In the thoroughfare, Ellsworth is morose as he walks Sophia to school. When he sees the Bullocks leave their house, he asks if it's all right if she walks with them. "My mother's sick," she says, as she joins Mrs. Bullock and the sheriff looks up quickly with fear in his eyes as Ellsworth goes back to his house.
Davey stops a potential Gem patron from entering, announcing tersely that they are closed for the next fifteen minutes. Al is at the bar, wiping it down with the ferocity of a tiger. Also at the bar? The two parpers who came in last time to kill that Cornish dude. All is seemingly easy-peasy in the Gem. Dan's having a shave over in Barney's chair.
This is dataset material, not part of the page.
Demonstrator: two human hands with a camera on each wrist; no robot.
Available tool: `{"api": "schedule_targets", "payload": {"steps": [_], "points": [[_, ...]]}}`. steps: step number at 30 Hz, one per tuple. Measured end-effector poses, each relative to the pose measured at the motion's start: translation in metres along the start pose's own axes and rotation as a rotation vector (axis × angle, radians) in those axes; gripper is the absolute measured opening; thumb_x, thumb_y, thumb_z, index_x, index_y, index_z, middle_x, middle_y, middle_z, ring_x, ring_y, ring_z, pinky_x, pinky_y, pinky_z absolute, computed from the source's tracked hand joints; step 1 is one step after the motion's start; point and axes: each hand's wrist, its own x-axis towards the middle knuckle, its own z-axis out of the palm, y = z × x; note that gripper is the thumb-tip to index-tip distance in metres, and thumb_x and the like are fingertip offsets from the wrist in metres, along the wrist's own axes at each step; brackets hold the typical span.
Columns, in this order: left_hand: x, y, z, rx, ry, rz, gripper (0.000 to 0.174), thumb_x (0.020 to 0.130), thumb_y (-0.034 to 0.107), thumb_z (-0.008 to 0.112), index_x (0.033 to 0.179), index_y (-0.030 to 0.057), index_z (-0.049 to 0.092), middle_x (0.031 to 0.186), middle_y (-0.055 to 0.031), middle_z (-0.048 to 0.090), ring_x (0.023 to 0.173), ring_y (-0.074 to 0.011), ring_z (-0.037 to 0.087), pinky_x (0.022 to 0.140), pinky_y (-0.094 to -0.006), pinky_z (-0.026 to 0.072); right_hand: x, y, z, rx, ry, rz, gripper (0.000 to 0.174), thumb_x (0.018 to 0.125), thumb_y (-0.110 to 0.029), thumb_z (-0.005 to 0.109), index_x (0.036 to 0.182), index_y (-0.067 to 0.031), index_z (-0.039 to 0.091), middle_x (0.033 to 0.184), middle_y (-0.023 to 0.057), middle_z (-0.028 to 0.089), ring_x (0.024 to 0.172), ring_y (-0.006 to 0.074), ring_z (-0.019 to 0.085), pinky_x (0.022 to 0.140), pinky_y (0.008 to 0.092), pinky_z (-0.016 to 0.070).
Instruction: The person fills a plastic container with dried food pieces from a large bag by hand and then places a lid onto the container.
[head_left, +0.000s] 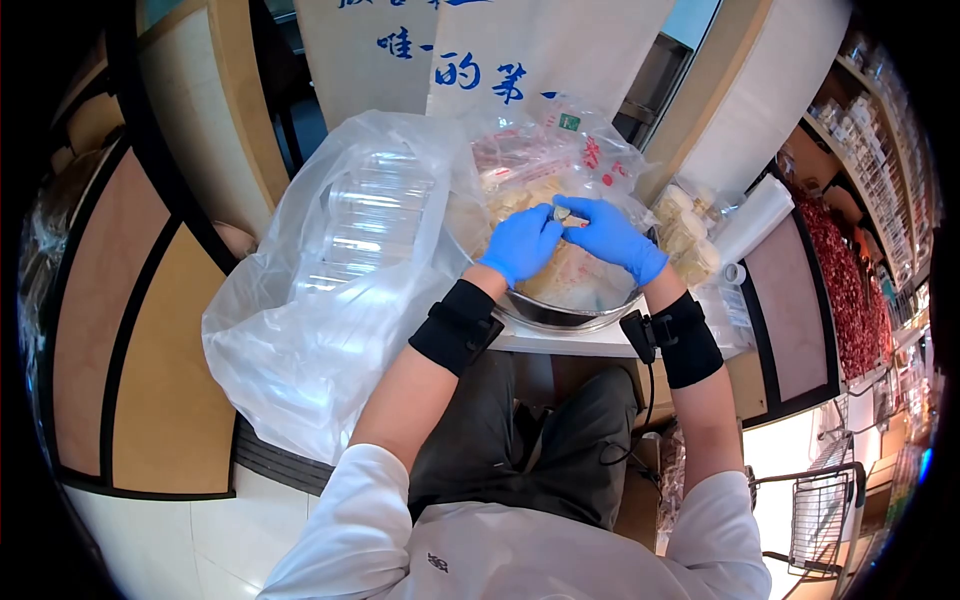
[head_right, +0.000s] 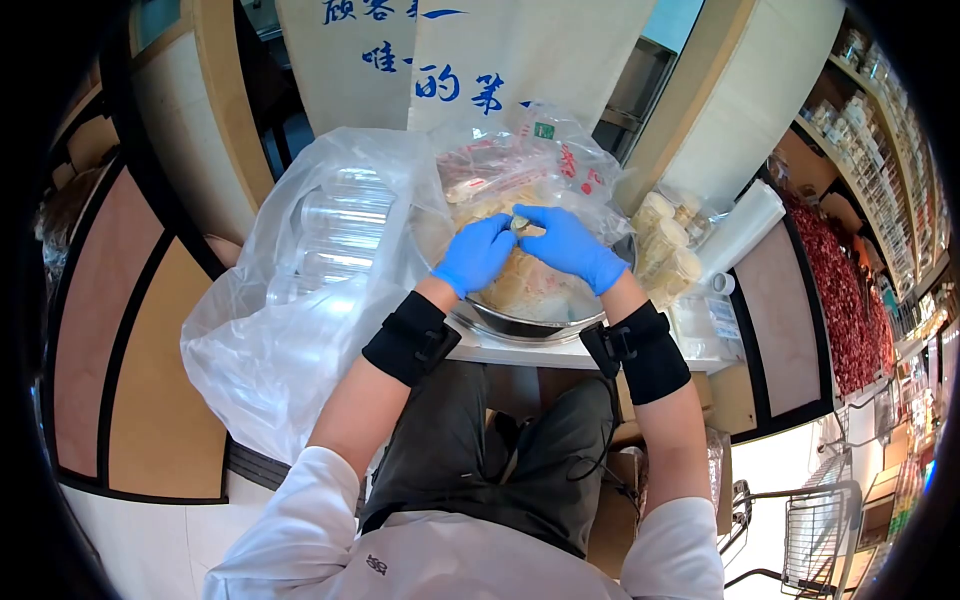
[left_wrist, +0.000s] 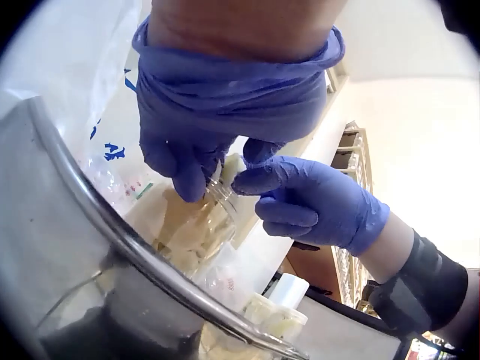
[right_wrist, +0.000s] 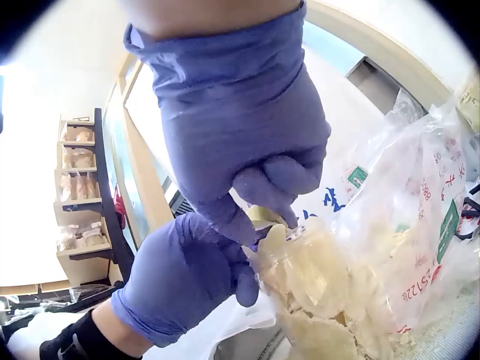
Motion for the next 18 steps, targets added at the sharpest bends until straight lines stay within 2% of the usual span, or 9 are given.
{"api": "schedule_targets", "payload": {"steps": [1, 2, 4, 5, 8, 10, 14, 16, 18], "points": [[0.001, 0.0, -0.003, -0.047, -0.065, -0.017, 0.027, 0.087, 0.024, 0.052, 0.099, 0.002, 0.059, 0.079, -0.0214, 0.062, 0.073, -0.037, 0.061, 0.067, -0.0436, 0.0479, 0.001, 0.001, 0.0, 0.005, 0.012, -0.017, 0.044, 0.084, -0.02, 0.064, 0.125, -0.0071, 0.058, 0.11, 0.0149, 0.065, 0.088, 0.0186, 0.062, 0.077, 0.031, 0.0506], [0.002, 0.0, -0.005, -0.093, -0.13, -0.035, 0.03, 0.084, 0.024, 0.055, 0.102, 0.0018, 0.059, 0.078, -0.0206, 0.062, 0.072, -0.0347, 0.062, 0.066, -0.0407, 0.0487, 0.0, 0.002, -0.002, 0.006, 0.013, -0.017, 0.044, 0.084, -0.02, 0.064, 0.125, -0.0071, 0.058, 0.11, 0.0149, 0.065, 0.088, 0.0186, 0.062, 0.077, 0.031, 0.0506], [0.001, 0.004, -0.009, -0.071, -0.149, -0.024, 0.032, 0.081, 0.026, 0.059, 0.102, 0.0021, 0.06, 0.077, -0.0191, 0.062, 0.071, -0.0319, 0.062, 0.066, -0.0385, 0.0491, 0.0, -0.011, -0.01, 0.077, -0.079, 0.159, 0.045, 0.084, -0.024, 0.066, 0.123, -0.0027, 0.058, 0.115, 0.017, 0.063, 0.099, 0.0233, 0.062, 0.088, 0.0321, 0.0477], [0.0, 0.006, -0.012, -0.051, -0.166, -0.014, 0.034, 0.078, 0.027, 0.063, 0.102, 0.0023, 0.06, 0.077, -0.0176, 0.062, 0.07, -0.0291, 0.062, 0.066, -0.0363, 0.0494, 0.001, -0.011, -0.009, 0.076, -0.08, 0.154, 0.045, 0.084, -0.024, 0.066, 0.123, -0.0027, 0.058, 0.115, 0.017, 0.063, 0.099, 0.0233, 0.062, 0.088, 0.0321, 0.0477], [-0.009, 0.017, -0.017, -0.125, -0.082, -0.026, 0.038, 0.073, 0.027, 0.071, 0.1, 0.0036, 0.06, 0.077, -0.0148, 0.063, 0.069, -0.0267, 0.062, 0.066, -0.0357, 0.0497, 0.0, -0.007, -0.006, 0.112, 0.043, 0.143, 0.038, 0.085, -0.023, 0.066, 0.116, -0.0026, 0.061, 0.105, 0.015, 0.065, 0.09, 0.0208, 0.062, 0.081, 0.0317, 0.0491], [-0.011, 0.012, -0.013, -0.117, -0.095, -0.02, 0.042, 0.072, 0.027, 0.074, 0.104, 0.0047, 0.058, 0.077, -0.0135, 0.062, 0.068, -0.0255, 0.062, 0.066, -0.0354, 0.0497, 0.0, -0.007, -0.004, 0.176, 0.122, 0.26, 0.033, 0.086, -0.023, 0.065, 0.112, -0.0034, 0.063, 0.097, 0.0117, 0.066, 0.082, 0.0185, 0.061, 0.074, 0.0304, 0.0491], [-0.017, 0.003, -0.002, -0.182, -0.051, 0.024, 0.057, 0.069, 0.024, 0.079, 0.115, 0.0076, 0.05, 0.08, -0.0116, 0.061, 0.067, -0.0241, 0.061, 0.065, -0.0347, 0.0497, -0.003, -0.007, -0.006, 0.24, 0.018, 0.307, 0.027, 0.084, -0.02, 0.067, 0.105, -0.0038, 0.066, 0.091, 0.0088, 0.065, 0.077, 0.0157, 0.06, 0.069, 0.0288, 0.0484], [-0.02, 0.003, 0.0, -0.197, -0.05, 0.026, 0.059, 0.069, 0.023, 0.08, 0.117, 0.0084, 0.048, 0.081, -0.011, 0.061, 0.067, -0.024, 0.06, 0.065, -0.0348, 0.0497, -0.002, 0.005, -0.005, 0.032, 0.128, -0.008, 0.022, 0.081, -0.017, 0.07, 0.098, -0.0045, 0.069, 0.088, 0.0075, 0.066, 0.071, 0.0133, 0.057, 0.066, 0.0276, 0.0479], [-0.023, 0.006, -0.001, -0.21, -0.048, 0.029, 0.062, 0.069, 0.023, 0.08, 0.119, 0.0092, 0.046, 0.082, -0.0103, 0.061, 0.067, -0.024, 0.06, 0.065, -0.0349, 0.0497, -0.003, 0.007, -0.009, 0.054, 0.047, 0.032, 0.021, 0.08, -0.017, 0.071, 0.097, -0.0048, 0.07, 0.086, 0.0077, 0.066, 0.072, 0.0128, 0.057, 0.066, 0.0276, 0.048]]}}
Johnny, in his corner, is trying to look while he glances back and forth between Hearst's diagram and the four men who have arrived in the bar and set up just like it shows in the picture. Al, behind the bar, surveys them all with a look of mock innocence. The head parper orders whiskey and before Al can even reach for it, the second asshole demands beer. Al throws up his hands. "I'm concerned it might be taken as provocation," he says, "me serving his whiskey before you getting your beer, or the very reversal of that." Hell, do they even serve beer at the Gem? I've never seen anyone drink it. It's Coors Light, isn't it? That's probably why.
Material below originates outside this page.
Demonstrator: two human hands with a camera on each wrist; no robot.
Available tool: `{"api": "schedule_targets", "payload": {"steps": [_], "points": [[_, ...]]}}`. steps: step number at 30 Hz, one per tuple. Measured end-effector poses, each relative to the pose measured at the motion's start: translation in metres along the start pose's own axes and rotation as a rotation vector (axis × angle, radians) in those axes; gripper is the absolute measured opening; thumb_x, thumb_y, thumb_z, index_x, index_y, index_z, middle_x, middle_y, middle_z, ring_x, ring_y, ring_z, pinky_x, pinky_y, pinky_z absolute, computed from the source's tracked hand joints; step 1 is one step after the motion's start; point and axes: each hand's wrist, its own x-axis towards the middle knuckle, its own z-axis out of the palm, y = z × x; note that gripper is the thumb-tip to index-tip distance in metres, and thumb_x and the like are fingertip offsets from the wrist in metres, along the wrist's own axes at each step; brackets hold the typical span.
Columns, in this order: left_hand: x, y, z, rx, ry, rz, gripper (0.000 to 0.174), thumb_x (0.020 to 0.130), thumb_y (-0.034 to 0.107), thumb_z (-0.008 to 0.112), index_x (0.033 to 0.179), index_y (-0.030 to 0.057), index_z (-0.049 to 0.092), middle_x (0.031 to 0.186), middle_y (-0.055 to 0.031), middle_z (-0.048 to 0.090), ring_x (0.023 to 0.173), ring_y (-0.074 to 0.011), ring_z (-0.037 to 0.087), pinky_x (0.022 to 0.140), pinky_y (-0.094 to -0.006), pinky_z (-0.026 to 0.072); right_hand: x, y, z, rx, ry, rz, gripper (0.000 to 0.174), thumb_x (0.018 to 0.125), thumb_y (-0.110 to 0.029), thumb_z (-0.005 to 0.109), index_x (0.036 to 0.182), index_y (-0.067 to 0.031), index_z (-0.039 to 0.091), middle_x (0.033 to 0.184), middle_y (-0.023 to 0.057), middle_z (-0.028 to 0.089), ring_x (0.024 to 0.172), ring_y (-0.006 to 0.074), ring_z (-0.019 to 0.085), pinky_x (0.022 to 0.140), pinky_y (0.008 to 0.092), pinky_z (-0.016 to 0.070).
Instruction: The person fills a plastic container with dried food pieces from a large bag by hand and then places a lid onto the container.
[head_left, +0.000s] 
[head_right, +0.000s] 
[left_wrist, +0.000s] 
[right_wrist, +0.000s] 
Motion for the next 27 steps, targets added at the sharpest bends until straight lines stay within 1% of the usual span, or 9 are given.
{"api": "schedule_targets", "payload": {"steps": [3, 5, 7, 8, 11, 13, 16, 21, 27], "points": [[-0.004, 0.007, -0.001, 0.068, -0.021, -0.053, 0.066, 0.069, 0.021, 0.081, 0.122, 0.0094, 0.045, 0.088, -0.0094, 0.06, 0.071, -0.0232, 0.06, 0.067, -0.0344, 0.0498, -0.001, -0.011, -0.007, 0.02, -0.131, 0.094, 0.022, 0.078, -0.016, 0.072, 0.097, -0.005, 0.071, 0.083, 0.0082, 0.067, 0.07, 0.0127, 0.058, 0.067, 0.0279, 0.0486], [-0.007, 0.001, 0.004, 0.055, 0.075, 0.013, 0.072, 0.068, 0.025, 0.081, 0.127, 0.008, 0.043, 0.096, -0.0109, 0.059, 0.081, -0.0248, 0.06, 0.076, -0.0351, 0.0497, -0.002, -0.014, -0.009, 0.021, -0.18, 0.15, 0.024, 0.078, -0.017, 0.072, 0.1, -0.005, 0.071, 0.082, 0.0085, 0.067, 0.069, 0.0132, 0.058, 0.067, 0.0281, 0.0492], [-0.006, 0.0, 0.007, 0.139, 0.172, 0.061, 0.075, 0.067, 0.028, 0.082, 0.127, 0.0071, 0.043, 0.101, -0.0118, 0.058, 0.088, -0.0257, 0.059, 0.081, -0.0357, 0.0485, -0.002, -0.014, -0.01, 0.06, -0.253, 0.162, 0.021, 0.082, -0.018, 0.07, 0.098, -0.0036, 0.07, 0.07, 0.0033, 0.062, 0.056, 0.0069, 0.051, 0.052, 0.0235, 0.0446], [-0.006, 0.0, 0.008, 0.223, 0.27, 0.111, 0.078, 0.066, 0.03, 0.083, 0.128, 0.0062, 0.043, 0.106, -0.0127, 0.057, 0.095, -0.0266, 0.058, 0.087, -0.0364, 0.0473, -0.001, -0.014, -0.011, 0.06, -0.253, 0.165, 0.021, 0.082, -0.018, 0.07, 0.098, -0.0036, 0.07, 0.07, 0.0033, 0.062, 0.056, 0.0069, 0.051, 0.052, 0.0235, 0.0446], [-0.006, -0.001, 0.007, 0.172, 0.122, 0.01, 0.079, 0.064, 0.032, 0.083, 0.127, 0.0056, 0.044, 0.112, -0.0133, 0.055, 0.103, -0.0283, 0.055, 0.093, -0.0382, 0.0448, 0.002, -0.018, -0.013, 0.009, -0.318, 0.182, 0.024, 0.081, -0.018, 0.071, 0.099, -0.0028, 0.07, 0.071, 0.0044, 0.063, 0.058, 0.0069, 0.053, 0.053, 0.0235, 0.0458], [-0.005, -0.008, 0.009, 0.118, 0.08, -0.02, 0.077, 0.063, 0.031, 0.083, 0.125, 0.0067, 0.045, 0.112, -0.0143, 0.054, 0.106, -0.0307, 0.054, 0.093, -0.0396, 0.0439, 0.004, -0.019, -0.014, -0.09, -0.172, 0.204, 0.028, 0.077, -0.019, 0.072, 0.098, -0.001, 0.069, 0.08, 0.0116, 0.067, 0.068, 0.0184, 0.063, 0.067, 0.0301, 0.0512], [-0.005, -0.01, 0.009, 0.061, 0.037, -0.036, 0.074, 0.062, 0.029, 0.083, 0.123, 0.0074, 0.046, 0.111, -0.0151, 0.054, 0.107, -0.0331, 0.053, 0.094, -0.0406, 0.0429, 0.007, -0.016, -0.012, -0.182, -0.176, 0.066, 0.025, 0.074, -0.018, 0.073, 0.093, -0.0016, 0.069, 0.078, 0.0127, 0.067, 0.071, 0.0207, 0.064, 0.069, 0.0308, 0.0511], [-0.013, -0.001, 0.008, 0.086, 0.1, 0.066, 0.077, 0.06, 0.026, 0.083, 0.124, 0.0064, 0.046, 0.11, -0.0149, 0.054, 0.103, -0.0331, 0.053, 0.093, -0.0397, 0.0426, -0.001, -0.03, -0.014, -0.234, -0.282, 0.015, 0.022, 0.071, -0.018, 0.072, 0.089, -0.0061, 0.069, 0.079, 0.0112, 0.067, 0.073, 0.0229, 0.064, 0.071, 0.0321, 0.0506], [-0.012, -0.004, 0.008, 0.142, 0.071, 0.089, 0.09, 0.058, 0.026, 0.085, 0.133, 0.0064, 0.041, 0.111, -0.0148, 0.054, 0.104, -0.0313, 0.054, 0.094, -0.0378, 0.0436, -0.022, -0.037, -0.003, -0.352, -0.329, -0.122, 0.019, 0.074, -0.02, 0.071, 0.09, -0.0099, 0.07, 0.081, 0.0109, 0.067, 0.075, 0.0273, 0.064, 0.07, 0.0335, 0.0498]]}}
The two jags go on pretending that they aren't there to provoke, but of course Al is in on the score and reverses the whip on them. "And these others, they friends of yours that come in on your heels?" he asks of the two guys Hearst has sent as backup. "You friends of these boys, fellas? Should I be taking your orders all together?" The parpers are starting to look nervous. They demand their drinks, but Al smoothly goes on with his show. "Was yours the fuckin' beer?" he asks Parper No. 1, squinting. "Mine," the guy answers with hostility, "was the fuckin' whiskey." Al nods. Meanwhile, Dan very subtlely moves Barney's hand out of his way. "Right, then," Al says, walking over with the whiskey. "Right you fuckin' are." And with that, he quickly throws the drink in the guy's face and, from nowhere, whips out a knife, grabs the parper's collar and slits his throat. At the other end, the beer lover is gutted by Dan in the blink of an eye, and Johnny is up with the shotgun, scared to death, but training it on the two backup dudes. Ahhhh. It's been so long since we've seen Al or Dan kill someone...it's like a breath of fresh air. Al, still gripping the dead man's collar, tells Johnny not to shoot. "If these fellas had been sent here to draw," he says, smiling, "I believe they'd have already done it." He tells the guys to go on, announcing to them on their way out that the election speeches, should they be interested, are back on for tonight. The men scramble out, passing Charlie on his way in. He takes in the scene with just a glance. Al's bloody knife, when not even pointed at you, is a pretty good temperance message. "I'll drink...after I've et," Charlie says, turning on his heels. He runs into another patron and crooks his arm, do-si-do-ing him back out the door. "No, uh-uh," he says. "You don't want to go in there. He's not even out the door before Al lets the parper drop with a thud and Dan pulls the knife from No. 2's back. To them, I suppose it's all in a day's work, but what of poor Barney, who has pissed his trousers? I hope he gets a raise.